## Task to complete:
At the line that holds "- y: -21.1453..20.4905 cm", start repeating, and keep going exactly through the final line of the material; include both ends and skip the pictures.

## Data excerpt:
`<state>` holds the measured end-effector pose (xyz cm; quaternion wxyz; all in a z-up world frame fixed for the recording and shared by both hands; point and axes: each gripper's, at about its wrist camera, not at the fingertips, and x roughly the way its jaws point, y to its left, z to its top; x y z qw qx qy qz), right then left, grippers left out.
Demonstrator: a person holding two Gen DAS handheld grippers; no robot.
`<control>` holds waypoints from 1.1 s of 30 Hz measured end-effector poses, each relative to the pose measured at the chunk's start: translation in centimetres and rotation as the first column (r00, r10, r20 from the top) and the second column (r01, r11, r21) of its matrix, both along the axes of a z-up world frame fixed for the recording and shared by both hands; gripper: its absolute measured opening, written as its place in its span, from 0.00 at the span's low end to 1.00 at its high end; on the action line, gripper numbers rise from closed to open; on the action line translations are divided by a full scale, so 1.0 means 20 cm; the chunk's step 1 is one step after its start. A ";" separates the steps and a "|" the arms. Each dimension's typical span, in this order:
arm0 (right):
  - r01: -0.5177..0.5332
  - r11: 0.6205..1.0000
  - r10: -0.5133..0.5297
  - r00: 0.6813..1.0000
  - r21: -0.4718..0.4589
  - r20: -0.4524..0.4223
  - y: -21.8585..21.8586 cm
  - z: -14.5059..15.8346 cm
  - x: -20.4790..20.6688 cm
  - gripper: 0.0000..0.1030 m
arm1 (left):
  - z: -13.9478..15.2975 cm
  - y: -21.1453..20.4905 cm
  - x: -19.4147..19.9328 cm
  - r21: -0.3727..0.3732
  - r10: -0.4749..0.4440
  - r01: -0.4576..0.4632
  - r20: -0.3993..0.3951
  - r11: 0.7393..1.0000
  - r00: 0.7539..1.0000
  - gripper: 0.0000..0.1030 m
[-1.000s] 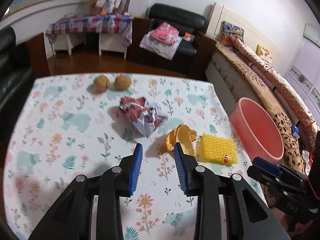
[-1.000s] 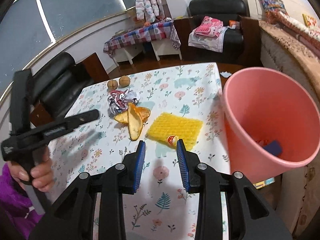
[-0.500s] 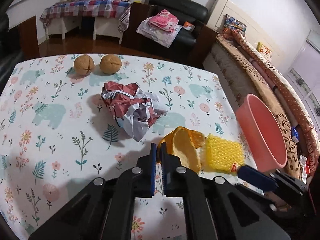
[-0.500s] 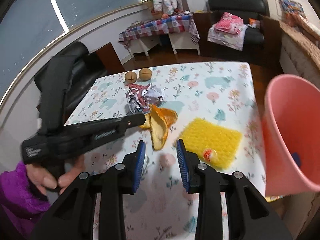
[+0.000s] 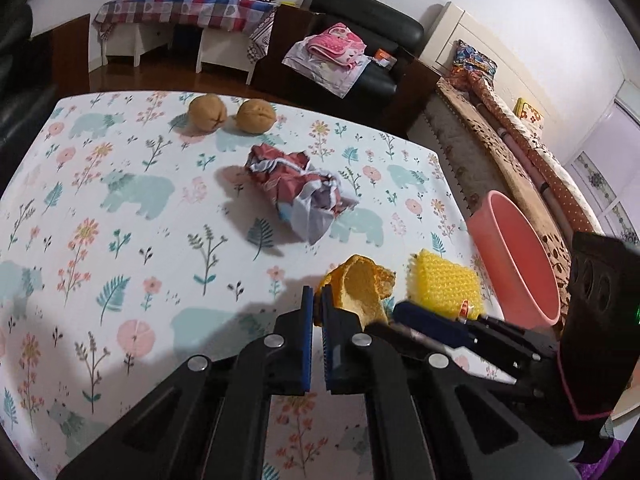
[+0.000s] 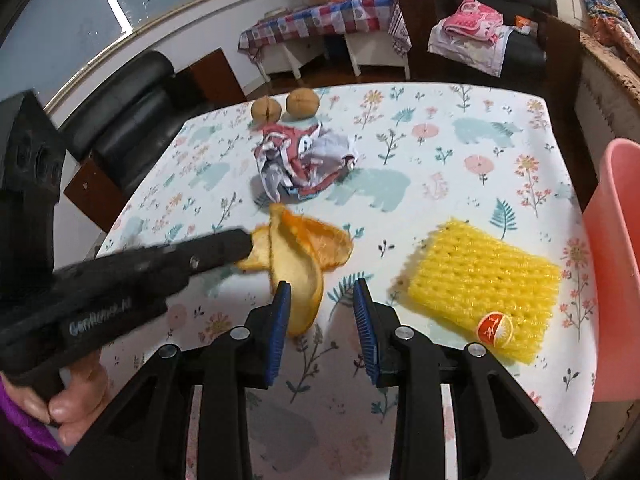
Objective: Collect trash
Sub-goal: 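Grasp an orange peel with the right tool while the left tool grasps another peel piece, then carry both peels over the pink bucket and open both tools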
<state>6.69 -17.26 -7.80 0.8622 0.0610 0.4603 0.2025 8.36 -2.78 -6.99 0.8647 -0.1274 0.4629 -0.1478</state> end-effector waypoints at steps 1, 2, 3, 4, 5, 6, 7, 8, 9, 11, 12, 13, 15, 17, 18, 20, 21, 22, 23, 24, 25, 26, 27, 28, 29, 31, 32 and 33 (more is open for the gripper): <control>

## Task solution:
  - y: -21.1453..20.4905 cm
  - x: -19.4147..19.9328 cm
  - r21: -0.3727..0.3732
  - r10: -0.4749..0.4440
  - r01: -0.4576..0.4632
  - r20: -0.3993..0.3951
  - r11: 0.7393..1.0000
  - r00: 0.7539..1.0000
  - gripper: 0.0000..0.1030 m
[-1.000s] 
[-1.000s] 
[-0.500s] 
[-0.500s] 
[+0.000s] 
[+0.000s] 
Objective: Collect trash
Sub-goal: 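Grasp an orange peel with the right tool while the left tool grasps another peel piece, then carry both peels over the pink bucket and open both tools
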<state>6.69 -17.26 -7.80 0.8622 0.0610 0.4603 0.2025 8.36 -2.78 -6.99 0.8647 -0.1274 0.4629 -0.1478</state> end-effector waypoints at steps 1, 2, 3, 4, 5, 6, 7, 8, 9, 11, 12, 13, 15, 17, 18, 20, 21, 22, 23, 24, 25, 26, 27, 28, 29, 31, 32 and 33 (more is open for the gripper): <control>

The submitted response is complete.